Naomi--once again, you've nailed this issue. I love how I come over to your blog (or anywhere you guest post) and find something entertaining and instructive. Thank you for reminding all of us that competitive parenting is useless. I know that I fall into this trap as well, but I am consciously trying to remember that I'm not perfect--and either are my friends. However, building each other up is so much more important than tearing each other apart.

liz November 16, 2010 | 7:50 PM

I can honestly say that there haven't been extreme alpha moms that I've come in contact with on a regular basis.

Mandyland November 16, 2010 | 7:39 PM

Personally, my children have been quoting Shakespeare since they were a year, can play Mozart on the piano and harp, and, of course, eat everything I put on their plate. Oh. Wait. That's right. I'm also delusional. Great article.

mommakiss November 16, 2010 | 7:13 PM

there is so much that could help new mothers, experienced mothers...let's just help and support each other. it would make the world go round.
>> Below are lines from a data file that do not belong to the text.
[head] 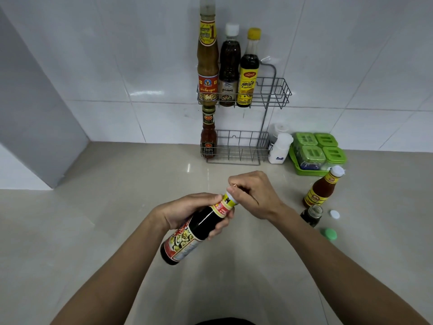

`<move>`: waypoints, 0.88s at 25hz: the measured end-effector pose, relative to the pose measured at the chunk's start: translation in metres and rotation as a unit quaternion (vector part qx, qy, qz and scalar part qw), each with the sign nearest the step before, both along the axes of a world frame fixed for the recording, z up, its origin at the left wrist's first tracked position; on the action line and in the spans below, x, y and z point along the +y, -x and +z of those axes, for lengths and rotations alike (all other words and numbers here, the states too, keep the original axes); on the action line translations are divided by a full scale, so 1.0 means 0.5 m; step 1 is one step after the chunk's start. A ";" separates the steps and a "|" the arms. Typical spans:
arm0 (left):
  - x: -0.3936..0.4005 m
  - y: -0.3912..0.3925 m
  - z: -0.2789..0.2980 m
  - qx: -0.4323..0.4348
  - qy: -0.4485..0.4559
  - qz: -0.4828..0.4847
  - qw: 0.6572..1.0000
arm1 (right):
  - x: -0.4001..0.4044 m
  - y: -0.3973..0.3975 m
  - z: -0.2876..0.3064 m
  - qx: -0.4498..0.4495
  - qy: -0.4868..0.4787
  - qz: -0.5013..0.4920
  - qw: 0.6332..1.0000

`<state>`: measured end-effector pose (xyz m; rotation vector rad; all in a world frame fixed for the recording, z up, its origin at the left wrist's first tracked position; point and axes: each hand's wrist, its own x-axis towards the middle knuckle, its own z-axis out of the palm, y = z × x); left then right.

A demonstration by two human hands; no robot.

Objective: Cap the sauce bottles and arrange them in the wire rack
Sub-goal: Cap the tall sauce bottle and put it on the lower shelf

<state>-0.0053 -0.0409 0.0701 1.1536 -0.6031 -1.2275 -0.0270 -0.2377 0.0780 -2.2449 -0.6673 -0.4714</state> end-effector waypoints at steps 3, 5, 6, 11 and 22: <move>-0.002 0.005 0.010 -0.076 -0.039 0.078 0.993 | 0.007 -0.006 -0.003 0.028 0.007 -0.084 0.996; -0.007 0.003 0.013 -0.203 -0.095 0.132 0.966 | 0.011 -0.006 -0.008 0.092 0.014 -0.136 0.986; -0.012 0.000 0.011 -0.285 -0.130 0.153 0.937 | 0.012 -0.008 -0.009 0.143 0.023 -0.167 0.975; -0.035 0.008 -0.032 -0.502 -0.245 0.214 0.801 | 0.014 -0.034 -0.017 0.312 0.094 -0.254 0.911; -0.017 -0.003 0.031 -0.105 -0.044 0.071 0.991 | -0.006 -0.013 0.020 0.023 0.007 -0.074 0.997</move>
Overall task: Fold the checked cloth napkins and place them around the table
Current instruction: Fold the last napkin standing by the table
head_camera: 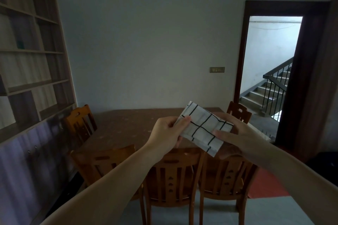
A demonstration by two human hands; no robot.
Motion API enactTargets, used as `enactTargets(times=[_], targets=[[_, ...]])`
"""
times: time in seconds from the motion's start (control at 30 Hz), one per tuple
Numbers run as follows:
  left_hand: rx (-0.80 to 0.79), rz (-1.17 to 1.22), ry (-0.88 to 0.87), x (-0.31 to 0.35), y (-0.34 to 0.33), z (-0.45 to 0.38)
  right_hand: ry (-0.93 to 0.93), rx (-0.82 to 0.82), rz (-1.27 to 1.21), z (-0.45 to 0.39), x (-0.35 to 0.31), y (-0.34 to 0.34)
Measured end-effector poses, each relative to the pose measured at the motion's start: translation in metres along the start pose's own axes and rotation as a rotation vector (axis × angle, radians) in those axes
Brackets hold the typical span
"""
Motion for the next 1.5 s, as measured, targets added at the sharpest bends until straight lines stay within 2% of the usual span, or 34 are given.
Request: enactTargets(times=[0.1, 0.2, 0.27, 0.33, 0.4, 0.57, 0.63, 0.7, 0.77, 0.8, 0.93, 1.0, 1.07, 1.13, 1.17, 1.27, 1.4, 1.5], targets=[[0.030, 0.073, 0.034, 0.000, 0.002, -0.002, 0.072, -0.135, 0.027, 0.009, -0.007, 0.002], [0.018, 0.091, 0.037, -0.003, 0.003, -0.005, 0.247, 0.084, 0.385, 0.007, -0.013, 0.001], [0.020, 0.117, 0.051, -0.005, -0.001, -0.005, 0.356, 0.234, 0.495, 0.006, -0.017, -0.004], [0.018, 0.123, 0.050, -0.008, -0.007, -0.004, 0.458, 0.389, 0.713, 0.009, -0.021, -0.008], [0.020, 0.110, 0.046, -0.008, -0.009, -0.003, 0.514, 0.491, 0.786, 0.009, -0.021, -0.006], [0.027, 0.109, 0.051, -0.008, -0.013, -0.004, 0.513, 0.518, 0.719, 0.006, -0.014, -0.004], [0.021, 0.123, 0.036, -0.006, -0.012, -0.002, 0.474, 0.442, 0.665, 0.004, -0.015, -0.003], [0.010, 0.086, -0.015, -0.004, -0.008, -0.002, 0.343, 0.315, 0.508, 0.002, -0.020, 0.003], [-0.028, -0.042, -0.099, 0.000, -0.006, 0.000, 0.146, 0.213, 0.288, 0.001, -0.029, 0.012], [-0.062, -0.103, -0.133, 0.002, -0.005, 0.001, 0.078, 0.169, 0.258, 0.000, -0.034, 0.014], [-0.190, -0.233, -0.191, 0.013, -0.013, 0.002, 0.094, 0.080, 0.707, -0.006, -0.042, 0.001], [-0.165, -0.186, -0.197, 0.016, -0.016, 0.002, 0.155, 0.130, 0.703, -0.009, -0.037, -0.005], [-0.096, 0.034, -0.128, 0.018, -0.020, 0.005, 0.262, 0.253, 0.638, -0.008, -0.034, -0.006], [-0.135, 0.272, -0.028, 0.017, -0.025, 0.010, 0.308, 0.394, 0.551, -0.006, -0.031, -0.008], [-0.189, 0.312, 0.004, 0.015, -0.028, 0.014, 0.315, 0.445, 0.515, -0.004, -0.029, -0.009], [-0.336, 0.258, 0.079, 0.015, -0.036, 0.023, 0.391, 0.548, 0.524, 0.002, -0.025, -0.013], [-0.326, 0.030, 0.028, 0.016, -0.039, 0.026, 0.478, 0.675, 0.555, 0.006, -0.023, -0.016], [-0.384, -0.003, 0.019, 0.017, -0.037, 0.026, 0.396, 0.575, 0.412, 0.005, -0.025, -0.014]])
Point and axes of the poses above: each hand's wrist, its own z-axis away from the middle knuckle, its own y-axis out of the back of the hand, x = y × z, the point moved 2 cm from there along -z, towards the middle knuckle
Truthful Mommy November 16, 2010 | 6:34 PM

Awesome post! Uber Moms, there is no such thing...all there are is Mommies trying to get by and if she appears to have it all together she just hasn't gotten to her breakdown yet or is between breakdowns.Parenting is hard work and we all need to try to foster sisterhood through Motherhood, so we can have support in our times of need. We dont need another person in our lives to make us feel guilty!

Dawn Webb November 16, 2010 | 11:52 AM

Great insight. Wow, that's great is a perfect answer to any mom who has a child that eats kale, brussel sprouts and broccoli without a second thought. Please tell me your secret, lady... I'm all ears!!!

London City Mum November 16, 2010 | 11:40 AM

Wow. I'll just keep on trucking then. Oh, and Junior? You're fired. LCM x

Jillian November 16, 2010 | 9:20 AM

I consider myself lucky that my kids go to a school where the parents seem to gel together in one dysfunctional mold where there is no room, or time, for competitiveness or perfection. Otherwise, I'd have to move.

Heather November 16, 2010 | 8:37 AM

riiighhhttt, so you're saying that stamping on her foot with your stilettos *isn't* the best way to react? I clearly have much to learn.